Oh, and I guess this confirms Jamie moved the renewal and config process out to certbot entirely (that’s good, we used to handle a lot more of it when acme_tiny was the client everybody was using, and still does for the folks on CentOS 6), now it’s just scheduled via Webmin code.

So running certbot renew does or does not result in something in the log (and on the console if you leave off the -q)? I think it’ll just say no domains new renewal most days.

certbot renew loops through each virtual server domain and the webmin domain, stating Cert not yet due for renewal. and thats correct for all of them but the webmin domain, which is nearing a month overdue for renewal.

/etc/letsencrypt/renewal/webmin-domain.tld.conf:

# renew_before_expiry = 30 days
version = 0.27.0
archive_dir = /etc/letsencrypt/archive/webmin-domain.tld
cert = /etc/letsencrypt/live/webmin-domain.tld/cert.pem
privkey = /etc/letsencrypt/live/webmin-domain.tld/privkey.pem
chain = /etc/letsencrypt/live/webmin-domain.tld/chain.pem
fullchain = /etc/letsencrypt/live/webmin-domain.tld/fullchain.pem

# Options used in the renewal process
[renewalparams]
account = [32 character alphanumeric]
server = https://acme-v02.api.letsencrypt.org/directory
authenticator = webroot
manual_public_ip_logging_ok = True
rsa_key_size = 2048
webroot_path = /var/www/html,
[[webroot_map]]
webmin-domain.tld = /var/www/html
lamp1.webmin-domain.tld = /var/www/html
smtp.webmin-domain.tld = /var/www/html
ftp.webmin-domain.tld = /var/www/html
webmail.webmin-domain.tld = /var/www/html
mail.webmin-domain.tld = /var/www/html

since the current certificate for webmin-domain.tld is valid from 6/3/20 to 9/1/20, and with the above settings, it shouldve been eligible for renewal for about a month now. so why does certbot say otherwise?

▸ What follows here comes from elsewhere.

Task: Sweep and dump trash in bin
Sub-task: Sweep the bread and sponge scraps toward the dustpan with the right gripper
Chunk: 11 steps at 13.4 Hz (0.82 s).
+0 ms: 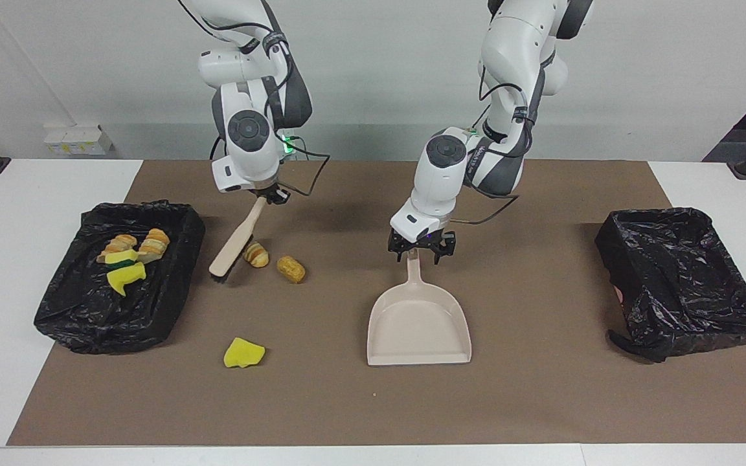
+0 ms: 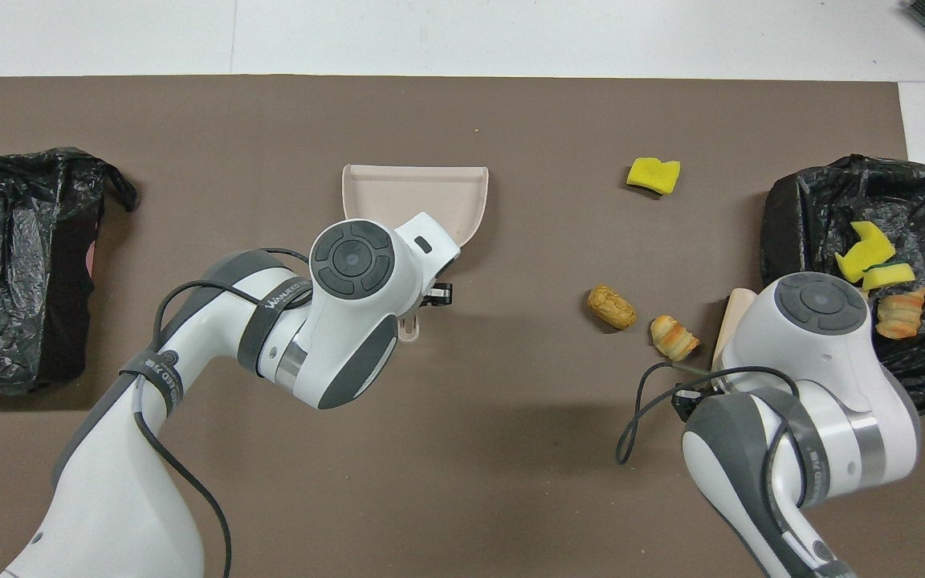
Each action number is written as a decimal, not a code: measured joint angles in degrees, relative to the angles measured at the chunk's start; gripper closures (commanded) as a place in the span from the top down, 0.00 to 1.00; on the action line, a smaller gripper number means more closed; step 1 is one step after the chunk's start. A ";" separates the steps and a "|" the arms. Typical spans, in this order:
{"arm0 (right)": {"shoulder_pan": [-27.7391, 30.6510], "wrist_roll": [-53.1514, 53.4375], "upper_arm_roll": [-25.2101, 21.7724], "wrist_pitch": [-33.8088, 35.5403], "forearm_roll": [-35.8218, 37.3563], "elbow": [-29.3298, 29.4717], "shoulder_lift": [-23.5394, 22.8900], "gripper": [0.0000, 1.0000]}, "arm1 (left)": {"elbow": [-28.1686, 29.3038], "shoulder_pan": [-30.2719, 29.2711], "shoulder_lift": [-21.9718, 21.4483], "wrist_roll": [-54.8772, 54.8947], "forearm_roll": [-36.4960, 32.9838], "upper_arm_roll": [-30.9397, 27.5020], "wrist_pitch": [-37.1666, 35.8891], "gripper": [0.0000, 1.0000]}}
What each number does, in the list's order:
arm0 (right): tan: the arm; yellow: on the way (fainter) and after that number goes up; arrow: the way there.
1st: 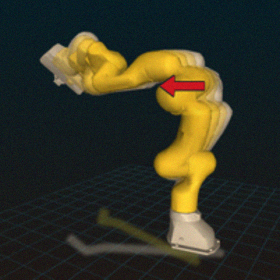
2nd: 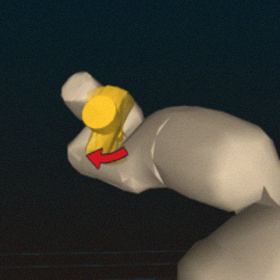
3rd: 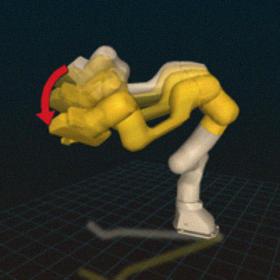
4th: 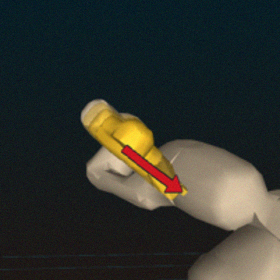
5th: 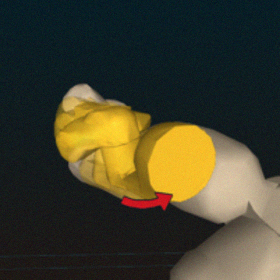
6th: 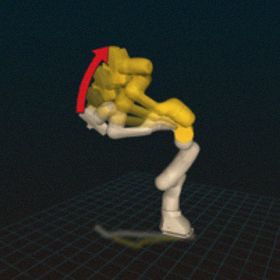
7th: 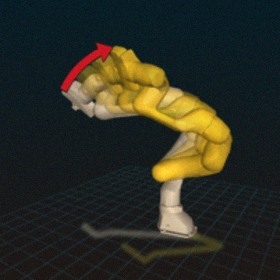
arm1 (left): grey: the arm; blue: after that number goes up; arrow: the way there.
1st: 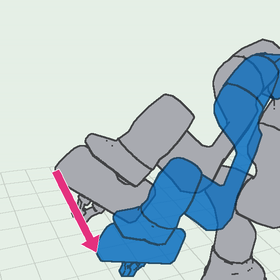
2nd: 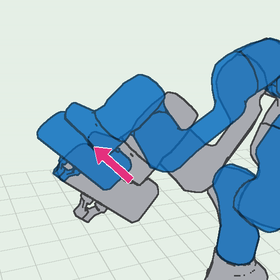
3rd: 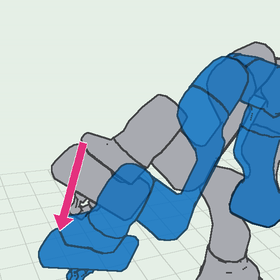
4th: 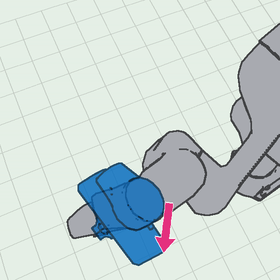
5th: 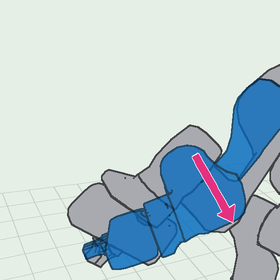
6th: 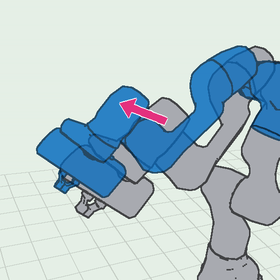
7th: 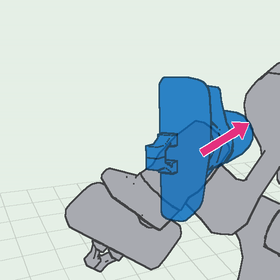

It isn’t due for renewal. I think the default (which you’ll get if you remove 30 days, I think) is…30 days. And, we aren’t there yet. On roughly 8/1 it’d be eligible to renew.

i currently have it set to one month between automatic renewals in webmin>webmin>webmin configuration>ssl encryption>lets encrypt. shouldnt that mean renewal attempts shouldve begun a month later, around 7/3?

Then Webmin is doing something wrong, if what you posted above is your whole config. That option defaults to 30 days before expiry, so unless it is explicitly set otherwise (it’d be 60 days if you wanted it to renew after one month, which is overkill, but fine for testing) it’s not going to try to renew until ~8/1.

yes, i changed it to overkill for just that purpose after i started experiencing issues. and yes, that is also the entire contents of /etc/letsencrypt/renewal/webmin-domain.tld.conf.

so if i understand u correctly, webmin ought to have placed renew_before_expiry = 60 days in /etc/letsencrypt/renewal/webmin-domain.tld.conf when i switched it into overkill?

all the virtual servers are also set to overkill, and they renew as expected. but their /etc/letsencrypt/renewal/domain.tld.conf’s all share the same # renew_before_expiry = 30 days line without another renew_before_expiry appearing anywhere else. how can that be?